YOUR TASK:
In full and without edits, write out the data that follows.

STORED DATA:
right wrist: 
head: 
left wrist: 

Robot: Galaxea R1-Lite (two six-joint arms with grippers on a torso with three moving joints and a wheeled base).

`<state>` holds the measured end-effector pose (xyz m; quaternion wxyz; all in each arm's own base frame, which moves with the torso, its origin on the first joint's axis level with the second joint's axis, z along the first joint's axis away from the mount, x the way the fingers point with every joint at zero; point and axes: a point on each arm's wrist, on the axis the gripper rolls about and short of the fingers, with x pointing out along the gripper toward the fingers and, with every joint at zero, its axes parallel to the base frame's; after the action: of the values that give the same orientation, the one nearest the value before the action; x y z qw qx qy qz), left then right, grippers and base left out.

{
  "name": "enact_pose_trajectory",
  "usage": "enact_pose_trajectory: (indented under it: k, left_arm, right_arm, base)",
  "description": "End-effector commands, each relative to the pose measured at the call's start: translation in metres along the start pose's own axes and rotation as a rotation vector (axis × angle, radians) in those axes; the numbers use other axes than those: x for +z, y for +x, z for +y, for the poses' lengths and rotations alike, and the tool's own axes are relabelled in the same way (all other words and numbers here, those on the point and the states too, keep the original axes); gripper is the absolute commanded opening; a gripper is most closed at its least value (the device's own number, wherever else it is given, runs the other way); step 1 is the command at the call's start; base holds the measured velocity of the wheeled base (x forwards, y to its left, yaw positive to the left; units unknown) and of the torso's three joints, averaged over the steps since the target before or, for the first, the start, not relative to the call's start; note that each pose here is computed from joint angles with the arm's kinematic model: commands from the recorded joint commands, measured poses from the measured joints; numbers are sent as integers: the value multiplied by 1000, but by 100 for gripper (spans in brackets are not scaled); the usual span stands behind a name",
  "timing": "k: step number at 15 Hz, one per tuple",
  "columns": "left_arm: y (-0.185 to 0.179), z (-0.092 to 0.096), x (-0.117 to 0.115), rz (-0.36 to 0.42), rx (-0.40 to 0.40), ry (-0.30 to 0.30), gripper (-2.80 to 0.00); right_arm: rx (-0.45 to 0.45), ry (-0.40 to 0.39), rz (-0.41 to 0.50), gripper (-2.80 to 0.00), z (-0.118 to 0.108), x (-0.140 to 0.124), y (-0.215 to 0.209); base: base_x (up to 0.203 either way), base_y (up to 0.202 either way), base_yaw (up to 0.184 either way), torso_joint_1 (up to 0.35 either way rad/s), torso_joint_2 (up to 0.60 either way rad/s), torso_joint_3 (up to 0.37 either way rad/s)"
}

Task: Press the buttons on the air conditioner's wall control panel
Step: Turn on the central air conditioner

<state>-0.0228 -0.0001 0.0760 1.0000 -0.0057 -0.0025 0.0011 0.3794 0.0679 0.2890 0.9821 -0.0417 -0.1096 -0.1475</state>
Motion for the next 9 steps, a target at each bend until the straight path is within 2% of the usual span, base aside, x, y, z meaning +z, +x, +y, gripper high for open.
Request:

ANSWER:
right wrist: 
head: 
left wrist: 

Robot: Galaxea R1-Lite (two six-joint arms with grippers on a torso with three moving joints and a wheeled base).

`<state>` holds the measured end-effector pose (xyz m; quaternion wxyz; all in each arm's own base frame, which moves with the torso, its origin on the first joint's axis level with the second joint's axis, z along the first joint's axis away from the mount, x the way the fingers point with every joint at zero; point and axes: a point on each arm's wrist, on the axis the gripper rolls about and short of the fingers, with x pointing out along the gripper toward the fingers and, with every joint at zero, its axes parallel to the base frame's; after the action: of the values that give the same orientation, the one nearest the value before the action; x y z qw qx qy qz), left then right, grippers and base left out.

{
  "name": "enact_pose_trajectory",
  "usage": "enact_pose_trajectory: (indented under it: k, left_arm, right_arm, base)",
  "description": "End-effector commands, each relative to the pose measured at the call's start: translation in metres along the start pose's own axes and rotation as a rotation vector (axis × angle, radians) in those axes; the numbers use other axes than those: x for +z, y for +x, z for +y, for the poses' lengths and rotations alike, and the tool's own axes are relabelled in the same way (all other words and numbers here, those on the point and the states too, keep the original axes); gripper is the absolute commanded opening; a gripper is most closed at its least value (the device's own number, wherever else it is given, runs the other way); step 1 is the command at the call's start; base holds the measured velocity of the wheeled base (x forwards, y to its left, yaw positive to the left; units unknown) and of the torso's three joints, averaged over the steps since the target before or, for the first, the start, not relative to the call's start; note that each pose here is computed from joint angles with the arm's kinematic model: commands from the recorded joint commands, measured poses from the measured joints; numbers are sent as integers: the value multiplied by 1000, but by 100 for gripper (spans in brackets are not scaled); the usual span stands behind a name",
  "timing": "k: step number at 15 Hz, one per tuple",
  "columns": "left_arm: y (-0.185 to 0.179), z (-0.092 to 0.096), x (-0.117 to 0.115), rz (-0.36 to 0.42), rx (-0.40 to 0.40), ry (-0.30 to 0.30), gripper (-2.80 to 0.00); right_arm: rx (-0.45 to 0.45), ry (-0.40 to 0.39), rz (-0.41 to 0.50), gripper (-2.80 to 0.00), z (-0.118 to 0.108), x (-0.140 to 0.124), y (-0.215 to 0.209); base: base_x (up to 0.203 either way), base_y (up to 0.202 either way), base_yaw (up to 0.184 either way), torso_joint_1 (up to 0.35 either way rad/s), torso_joint_2 (up to 0.60 either way rad/s), torso_joint_3 (up to 0.37 either way rad/s)"
}

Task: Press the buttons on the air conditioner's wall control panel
Step: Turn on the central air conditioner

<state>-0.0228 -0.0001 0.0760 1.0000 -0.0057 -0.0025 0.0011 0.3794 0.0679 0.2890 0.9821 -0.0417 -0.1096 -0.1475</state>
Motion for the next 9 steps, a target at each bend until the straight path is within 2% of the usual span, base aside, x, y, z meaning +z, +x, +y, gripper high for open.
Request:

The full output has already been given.